—Attendez un instant. Vous allez voir tout à l'heure. Les gros bonnets pas encore venus. Drôle d'endroit. Les employés supérieurs de la marine ne parlent pas aux petits employés, les petits employés ne parlent pas à la bourgeoisie, la bourgeoisie ne parle pas aux marchands, le commissaire du gouvernement ne parle à personne.

—Quel est ce petit garçon aux cheveux blonds, aux yeux rouges, avec un habit de fantaisie?

—Silence, s'il vous plaît! yeux rouges, habit de fantaisie, petit garçon, allons donc!

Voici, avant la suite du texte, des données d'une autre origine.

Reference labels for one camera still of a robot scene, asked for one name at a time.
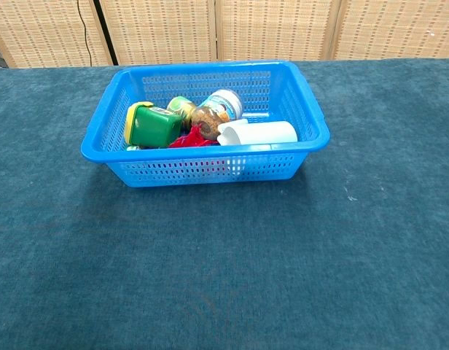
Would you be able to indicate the teal table cloth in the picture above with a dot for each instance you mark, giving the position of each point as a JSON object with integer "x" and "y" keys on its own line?
{"x": 224, "y": 262}

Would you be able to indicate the bamboo folding screen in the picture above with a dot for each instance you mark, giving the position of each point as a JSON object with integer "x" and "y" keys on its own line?
{"x": 275, "y": 29}

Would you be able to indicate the small yellow-green object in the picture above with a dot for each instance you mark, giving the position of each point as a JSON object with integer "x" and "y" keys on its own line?
{"x": 151, "y": 127}

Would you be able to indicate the small green labelled can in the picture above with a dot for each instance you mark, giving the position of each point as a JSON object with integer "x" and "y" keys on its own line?
{"x": 180, "y": 106}

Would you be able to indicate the small labelled bottle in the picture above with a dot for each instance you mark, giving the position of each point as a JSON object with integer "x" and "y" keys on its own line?
{"x": 217, "y": 109}

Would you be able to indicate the blue plastic perforated basket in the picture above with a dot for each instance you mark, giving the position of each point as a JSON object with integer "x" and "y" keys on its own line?
{"x": 206, "y": 169}

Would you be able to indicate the colourful feather shuttlecock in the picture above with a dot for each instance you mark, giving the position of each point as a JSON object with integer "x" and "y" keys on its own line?
{"x": 193, "y": 140}

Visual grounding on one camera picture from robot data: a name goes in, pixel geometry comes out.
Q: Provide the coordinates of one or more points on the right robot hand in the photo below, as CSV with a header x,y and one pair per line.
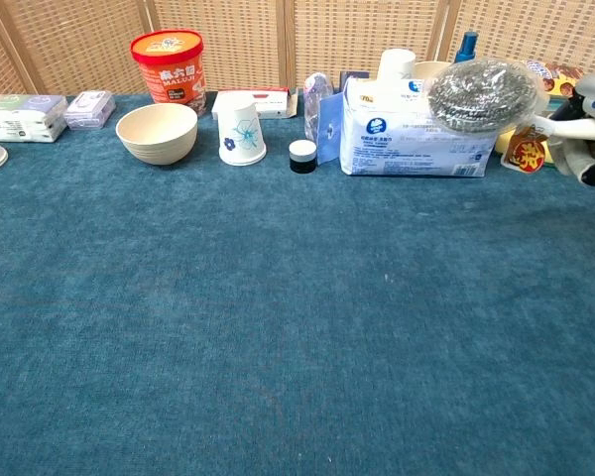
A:
x,y
570,154

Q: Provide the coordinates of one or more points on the dark blue printed box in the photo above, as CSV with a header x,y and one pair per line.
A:
x,y
353,77

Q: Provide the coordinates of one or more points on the white green box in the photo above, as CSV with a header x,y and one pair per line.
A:
x,y
20,116

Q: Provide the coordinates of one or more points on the white blue wipes pack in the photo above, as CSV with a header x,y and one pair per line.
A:
x,y
401,149

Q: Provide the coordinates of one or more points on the wicker folding screen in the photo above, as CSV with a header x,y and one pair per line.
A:
x,y
253,44

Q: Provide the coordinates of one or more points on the stacked white paper cups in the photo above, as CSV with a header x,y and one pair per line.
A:
x,y
395,64

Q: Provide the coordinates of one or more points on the clear plastic water bottle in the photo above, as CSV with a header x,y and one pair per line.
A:
x,y
315,99

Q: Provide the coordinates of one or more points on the red instant noodle tub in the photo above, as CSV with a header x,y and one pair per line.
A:
x,y
168,74

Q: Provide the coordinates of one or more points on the teal tablecloth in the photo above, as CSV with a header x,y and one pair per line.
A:
x,y
302,322

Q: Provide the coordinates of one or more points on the beige bowl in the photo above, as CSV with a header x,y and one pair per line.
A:
x,y
429,69
156,136

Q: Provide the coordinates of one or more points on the small purple clear box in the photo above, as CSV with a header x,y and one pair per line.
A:
x,y
89,110

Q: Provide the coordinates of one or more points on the flat red white box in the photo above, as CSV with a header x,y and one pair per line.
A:
x,y
270,101

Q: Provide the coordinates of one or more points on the small black jar white lid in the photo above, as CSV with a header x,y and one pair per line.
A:
x,y
303,156

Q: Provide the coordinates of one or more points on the paper cup blue flower print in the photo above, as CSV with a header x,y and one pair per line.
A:
x,y
240,136

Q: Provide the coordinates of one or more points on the blue spray bottle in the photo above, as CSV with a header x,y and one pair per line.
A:
x,y
468,44

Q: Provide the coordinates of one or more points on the brown cookie box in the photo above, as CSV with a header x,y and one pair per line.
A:
x,y
560,77

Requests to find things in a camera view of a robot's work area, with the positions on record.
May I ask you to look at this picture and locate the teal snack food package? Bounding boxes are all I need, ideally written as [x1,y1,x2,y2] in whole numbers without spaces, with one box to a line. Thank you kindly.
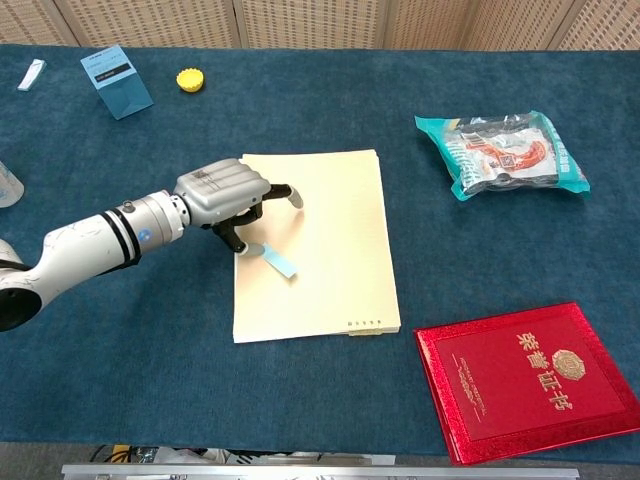
[414,110,592,203]

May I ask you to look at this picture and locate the light blue cardboard box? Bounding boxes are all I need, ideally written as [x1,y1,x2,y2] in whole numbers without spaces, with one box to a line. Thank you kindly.
[79,44,155,121]

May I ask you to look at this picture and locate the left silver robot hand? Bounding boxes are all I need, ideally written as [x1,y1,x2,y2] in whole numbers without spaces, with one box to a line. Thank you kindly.
[172,158,305,258]

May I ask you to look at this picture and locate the aluminium profile rail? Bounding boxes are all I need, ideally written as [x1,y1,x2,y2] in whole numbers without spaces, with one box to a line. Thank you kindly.
[60,463,581,480]

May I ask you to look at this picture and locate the yellow plastic bottle cap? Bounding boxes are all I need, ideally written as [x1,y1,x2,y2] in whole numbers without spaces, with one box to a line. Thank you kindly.
[175,67,206,94]

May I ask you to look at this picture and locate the red certificate folder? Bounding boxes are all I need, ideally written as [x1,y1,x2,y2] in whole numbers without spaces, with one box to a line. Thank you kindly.
[412,301,640,467]

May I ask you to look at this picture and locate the yellow index tabs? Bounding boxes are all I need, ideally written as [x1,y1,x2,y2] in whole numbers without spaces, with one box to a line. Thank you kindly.
[346,319,385,337]

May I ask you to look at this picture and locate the light blue paper strip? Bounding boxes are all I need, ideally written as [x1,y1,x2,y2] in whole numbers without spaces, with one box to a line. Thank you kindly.
[259,243,299,279]

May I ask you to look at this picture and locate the wicker folding screen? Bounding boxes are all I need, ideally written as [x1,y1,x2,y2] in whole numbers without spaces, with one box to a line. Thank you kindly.
[0,0,640,51]

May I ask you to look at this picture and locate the cream paper stack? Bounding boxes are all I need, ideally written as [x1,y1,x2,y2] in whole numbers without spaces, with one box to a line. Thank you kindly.
[232,148,402,345]

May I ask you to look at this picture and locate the teal felt table cloth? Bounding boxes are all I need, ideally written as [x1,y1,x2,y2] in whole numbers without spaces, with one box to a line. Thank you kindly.
[0,43,640,457]

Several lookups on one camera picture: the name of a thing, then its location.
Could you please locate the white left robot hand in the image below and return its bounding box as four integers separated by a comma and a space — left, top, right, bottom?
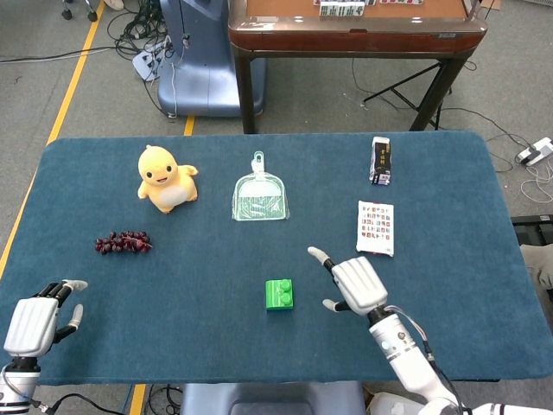
3, 278, 89, 359

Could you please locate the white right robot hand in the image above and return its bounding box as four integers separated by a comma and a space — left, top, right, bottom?
307, 246, 389, 316

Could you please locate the green building block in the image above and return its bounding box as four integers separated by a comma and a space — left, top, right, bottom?
264, 278, 296, 311

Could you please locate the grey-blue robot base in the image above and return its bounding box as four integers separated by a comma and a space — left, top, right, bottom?
179, 381, 367, 415

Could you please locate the white picture card box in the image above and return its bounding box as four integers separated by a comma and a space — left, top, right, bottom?
355, 200, 396, 259

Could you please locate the dark red grape bunch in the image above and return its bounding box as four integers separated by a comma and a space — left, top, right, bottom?
94, 230, 154, 256

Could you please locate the small black drink carton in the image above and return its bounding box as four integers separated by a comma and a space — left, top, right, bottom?
369, 136, 394, 187

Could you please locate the plastic-wrapped clear dustpan set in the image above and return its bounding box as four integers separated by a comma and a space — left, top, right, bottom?
232, 150, 292, 223

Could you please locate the blue table cloth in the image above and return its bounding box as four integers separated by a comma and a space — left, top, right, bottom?
0, 131, 553, 386

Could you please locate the beige fabric object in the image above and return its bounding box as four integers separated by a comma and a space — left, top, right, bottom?
519, 243, 553, 303

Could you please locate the black flat object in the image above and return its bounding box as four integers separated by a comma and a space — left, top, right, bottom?
511, 214, 553, 248

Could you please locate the yellow plush duck toy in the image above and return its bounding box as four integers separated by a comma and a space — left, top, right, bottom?
137, 144, 200, 215

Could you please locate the white power strip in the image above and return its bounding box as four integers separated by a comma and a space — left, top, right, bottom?
131, 36, 174, 83
516, 137, 553, 168

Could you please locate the brown mahjong table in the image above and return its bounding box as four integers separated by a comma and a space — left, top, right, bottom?
227, 0, 489, 134

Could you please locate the bamboo-face mahjong tile row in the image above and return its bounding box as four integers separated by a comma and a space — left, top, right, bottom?
318, 1, 366, 18

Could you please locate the chrome wheeled stool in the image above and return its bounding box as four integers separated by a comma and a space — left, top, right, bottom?
61, 0, 99, 22

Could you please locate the right arm wrist cable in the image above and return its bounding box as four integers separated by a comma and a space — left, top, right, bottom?
384, 304, 459, 407

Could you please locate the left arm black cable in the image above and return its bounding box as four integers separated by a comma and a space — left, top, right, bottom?
29, 392, 116, 415

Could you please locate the white floor cable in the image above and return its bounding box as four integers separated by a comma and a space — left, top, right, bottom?
519, 162, 553, 204

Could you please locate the thin black floor cable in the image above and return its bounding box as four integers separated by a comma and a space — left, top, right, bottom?
350, 58, 535, 174

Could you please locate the long black floor cable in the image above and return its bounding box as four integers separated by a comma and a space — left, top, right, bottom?
0, 46, 116, 65

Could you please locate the blue-grey machine pedestal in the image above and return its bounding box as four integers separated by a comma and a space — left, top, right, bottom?
156, 0, 267, 118

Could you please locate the thin hanging cord with plug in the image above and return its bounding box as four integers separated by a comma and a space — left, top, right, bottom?
180, 0, 192, 49

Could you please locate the tangled black cable bundle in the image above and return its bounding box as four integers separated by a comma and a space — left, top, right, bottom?
106, 0, 174, 118

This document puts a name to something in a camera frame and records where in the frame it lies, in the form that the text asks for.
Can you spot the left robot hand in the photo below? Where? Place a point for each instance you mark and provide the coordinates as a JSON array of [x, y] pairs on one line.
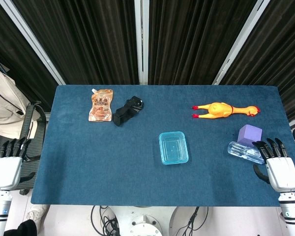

Chut! chut! c'est un enseigne du 97e, l'honorable Wilmot-Bécasse. Grande famille, les Bécasses, famille nombreuse.

—Sir Thomas Clubber, lady Clubber et Mlles Clubber! cria d'une voix de stentor l'homme qui annonçait.»

Une profonde sensation se propagea dans toute la salle, à l'entrée d'un énorme gentleman, en habit bleu, avec des boutons brillants; d'une vaste lady en satin bleu, et de deux jeunes ladies taillées sur le même patron et parées de robes élégantes de la même couleur.

«Commissaire du gouvernement, chef de la marine, grand homme, remarquablement grand! dit tout bas l'étranger à M. Tupman, pendant que les commissaires du bal conduisaient sir Thomas Clubber et sa famille jusqu'au haut bout de la salle. L'honorable Wilmot-Bécasse et les meneurs de distinction s'empressèrent de présenter leurs hommages aux demoiselles Clubber, et sir Thomas Clubber, droit comme un i, contemplait majestueusement l'assemblée du haut de sa cravate noire.»

M. Smithie, Mme Smithie et mesdemoiselles Smithie, furent annoncés immédiatement après.

«Qu'est-ce que M. Smithie? demanda M. Tupman.

—Quelque chose de la marine,» répondit l'étranger.

M. Smithie s'inclina avec déférence devant sir Thomas Clubber, et sir Thomas Clubber lui rendit son salut avec une condescendance marquée. Lady Clubber examina à travers son lorgnon Mme Smithie et sa famille; et à son tour Mme Smithie regarda du haut en bas madame je ne sais qui, dont le mari n'était pas dans la marine.